What is needed: Give back all the data exactly, line by line.

[Entries taken from a collection]
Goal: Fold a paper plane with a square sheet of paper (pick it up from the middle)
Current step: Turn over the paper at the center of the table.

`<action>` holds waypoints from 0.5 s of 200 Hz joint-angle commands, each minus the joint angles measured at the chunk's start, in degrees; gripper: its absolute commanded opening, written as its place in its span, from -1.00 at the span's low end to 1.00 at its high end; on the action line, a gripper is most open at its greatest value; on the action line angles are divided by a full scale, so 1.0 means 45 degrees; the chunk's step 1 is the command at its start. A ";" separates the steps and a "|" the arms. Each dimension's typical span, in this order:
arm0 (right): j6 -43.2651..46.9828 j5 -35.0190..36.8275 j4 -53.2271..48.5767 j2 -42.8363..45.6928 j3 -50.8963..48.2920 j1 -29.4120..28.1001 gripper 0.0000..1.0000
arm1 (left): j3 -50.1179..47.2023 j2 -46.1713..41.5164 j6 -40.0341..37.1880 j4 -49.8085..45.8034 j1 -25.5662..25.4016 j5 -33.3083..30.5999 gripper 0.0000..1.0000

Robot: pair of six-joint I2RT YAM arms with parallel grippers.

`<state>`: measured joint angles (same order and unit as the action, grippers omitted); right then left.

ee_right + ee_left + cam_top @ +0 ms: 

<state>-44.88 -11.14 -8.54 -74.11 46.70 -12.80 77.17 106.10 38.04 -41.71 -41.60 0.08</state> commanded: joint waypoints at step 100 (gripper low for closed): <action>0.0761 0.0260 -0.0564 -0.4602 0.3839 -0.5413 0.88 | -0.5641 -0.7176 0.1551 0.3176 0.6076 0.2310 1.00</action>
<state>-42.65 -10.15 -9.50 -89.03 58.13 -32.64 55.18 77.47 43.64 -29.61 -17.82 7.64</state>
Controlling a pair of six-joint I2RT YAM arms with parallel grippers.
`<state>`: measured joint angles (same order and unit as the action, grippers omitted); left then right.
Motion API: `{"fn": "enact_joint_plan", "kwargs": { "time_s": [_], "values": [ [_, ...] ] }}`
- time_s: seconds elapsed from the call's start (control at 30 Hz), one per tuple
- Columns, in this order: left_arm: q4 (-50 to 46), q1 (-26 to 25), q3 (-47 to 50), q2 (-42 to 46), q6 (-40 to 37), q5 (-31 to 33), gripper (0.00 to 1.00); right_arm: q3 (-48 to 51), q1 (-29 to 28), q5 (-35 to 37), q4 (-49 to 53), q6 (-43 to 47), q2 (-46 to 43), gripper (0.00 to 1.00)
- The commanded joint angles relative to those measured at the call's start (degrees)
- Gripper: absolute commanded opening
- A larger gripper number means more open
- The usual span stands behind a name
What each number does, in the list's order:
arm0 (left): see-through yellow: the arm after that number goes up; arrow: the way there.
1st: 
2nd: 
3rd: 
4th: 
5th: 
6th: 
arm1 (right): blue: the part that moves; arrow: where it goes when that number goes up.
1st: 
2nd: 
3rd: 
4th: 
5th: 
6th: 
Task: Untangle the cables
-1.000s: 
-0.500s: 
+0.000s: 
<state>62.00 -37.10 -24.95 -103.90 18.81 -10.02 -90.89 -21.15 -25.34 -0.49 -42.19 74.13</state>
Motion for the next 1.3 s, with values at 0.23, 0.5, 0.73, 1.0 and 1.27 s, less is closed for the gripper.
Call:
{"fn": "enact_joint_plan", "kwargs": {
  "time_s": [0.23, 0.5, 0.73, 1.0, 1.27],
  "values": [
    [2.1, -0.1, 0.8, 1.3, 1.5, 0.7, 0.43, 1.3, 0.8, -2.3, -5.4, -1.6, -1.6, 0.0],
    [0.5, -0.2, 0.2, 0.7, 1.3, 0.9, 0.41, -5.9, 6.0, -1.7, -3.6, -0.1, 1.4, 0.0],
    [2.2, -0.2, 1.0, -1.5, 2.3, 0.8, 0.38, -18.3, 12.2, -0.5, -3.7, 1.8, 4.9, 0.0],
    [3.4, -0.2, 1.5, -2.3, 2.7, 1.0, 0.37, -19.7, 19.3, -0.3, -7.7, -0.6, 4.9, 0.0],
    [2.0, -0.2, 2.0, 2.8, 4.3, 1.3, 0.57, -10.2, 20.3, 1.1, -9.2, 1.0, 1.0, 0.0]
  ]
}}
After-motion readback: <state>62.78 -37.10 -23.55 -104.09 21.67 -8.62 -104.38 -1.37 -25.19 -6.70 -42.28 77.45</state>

Answer to the exercise:
Goal: Fold a paper plane with a square sheet of paper (pick it up from the middle)
Current step: Turn over the paper at the center of the table.

`<action>` holds waypoints from 0.5 s of 200 Hz joint-angle commands, each minus the joint angles measured at the chunk's start, in degrees; gripper: its absolute commanded opening, written as its place in its span, from -1.00 at the span's low end to 1.00 at its high end; on the action line, a gripper is most open at its greatest value; on the action line angles are divided by a full scale, so 1.0 means 45 degrees; the chunk's step 1 is the command at its start. A ";" separates the steps and a "|" the arms. Each dimension's typical span, in this order:
arm0 (right): j6 -43.2651..46.9828 j5 -35.0190..36.8275 j4 -53.2271..48.5767 j2 -42.8363..45.6928 j3 -50.8963..48.2920 j1 -29.4120..28.1001 gripper 0.0000..1.0000
arm1 (left): j3 -50.1179..47.2023 j2 -46.1713..41.5164 j6 -40.0341..37.1880 j4 -49.8085..45.8034 j1 -25.5662..25.4016 j5 -33.3083..30.5999 gripper 0.0000..1.0000

Robot: pair of six-joint I2RT YAM arms with parallel grippers.

`<state>`: measured joint angles (same order and unit as the action, grippers omitted); right then left.

ee_right + ee_left + cam_top @ +0 ms: 

<state>-44.88 -11.14 -8.54 -74.11 46.70 -12.80 77.17 106.10 38.04 -41.71 -41.60 0.08</state> commanded: joint waypoints at step 100 (gripper low for closed): <action>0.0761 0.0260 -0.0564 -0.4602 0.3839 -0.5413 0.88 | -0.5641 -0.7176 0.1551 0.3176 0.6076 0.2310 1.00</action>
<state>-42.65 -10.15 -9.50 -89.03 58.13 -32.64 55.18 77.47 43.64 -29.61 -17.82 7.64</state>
Controlling a pair of six-joint I2RT YAM arms with parallel grippers.
`<state>`: measured joint angles (same order and unit as the action, grippers omitted); left then right.
Motion API: `{"fn": "enact_joint_plan", "kwargs": { "time_s": [_], "values": [ [_, ...] ] }}`
- time_s: seconds elapsed from the call's start (control at 30 Hz), one per tuple
- Columns, in this order: left_arm: q4 (-50 to 46), q1 (-26 to 25), q3 (-47 to 50), q2 (-42 to 46), q6 (-40 to 37), q5 (-31 to 33), gripper (0.00 to 1.00); right_arm: q3 (-48 to 51), q1 (-29 to 28), q5 (-35 to 37), q4 (-49 to 53), q6 (-43 to 47), q2 (-46 to 43), gripper (0.00 to 1.00)
- The commanded joint angles relative to those measured at the call's start (degrees)
- Gripper: absolute commanded opening
- A larger gripper number means more open
- The usual span stands behind a name
What each number does, in the list's order:
arm0 (left): see-through yellow: the arm after that number goes up; arrow: the way there.
1st: 
2nd: 
3rd: 
4th: 
5th: 
6th: 
arm1 (right): blue: the part that moves; arrow: where it goes when that number goes up.
1st: 
2nd: 
3rd: 
4th: 
5th: 
6th: 
Task: Untangle the cables
-1.000s: 
-0.500s: 
+0.000s: 
<state>62.00 -37.10 -24.95 -103.90 18.81 -10.02 -90.89 -21.15 -25.34 -0.49 -42.19 74.13</state>
Motion for the next 1.3 s, with values at 0.23, 0.5, 0.73, 1.0 and 1.27 s, less is closed for the gripper.
Call:
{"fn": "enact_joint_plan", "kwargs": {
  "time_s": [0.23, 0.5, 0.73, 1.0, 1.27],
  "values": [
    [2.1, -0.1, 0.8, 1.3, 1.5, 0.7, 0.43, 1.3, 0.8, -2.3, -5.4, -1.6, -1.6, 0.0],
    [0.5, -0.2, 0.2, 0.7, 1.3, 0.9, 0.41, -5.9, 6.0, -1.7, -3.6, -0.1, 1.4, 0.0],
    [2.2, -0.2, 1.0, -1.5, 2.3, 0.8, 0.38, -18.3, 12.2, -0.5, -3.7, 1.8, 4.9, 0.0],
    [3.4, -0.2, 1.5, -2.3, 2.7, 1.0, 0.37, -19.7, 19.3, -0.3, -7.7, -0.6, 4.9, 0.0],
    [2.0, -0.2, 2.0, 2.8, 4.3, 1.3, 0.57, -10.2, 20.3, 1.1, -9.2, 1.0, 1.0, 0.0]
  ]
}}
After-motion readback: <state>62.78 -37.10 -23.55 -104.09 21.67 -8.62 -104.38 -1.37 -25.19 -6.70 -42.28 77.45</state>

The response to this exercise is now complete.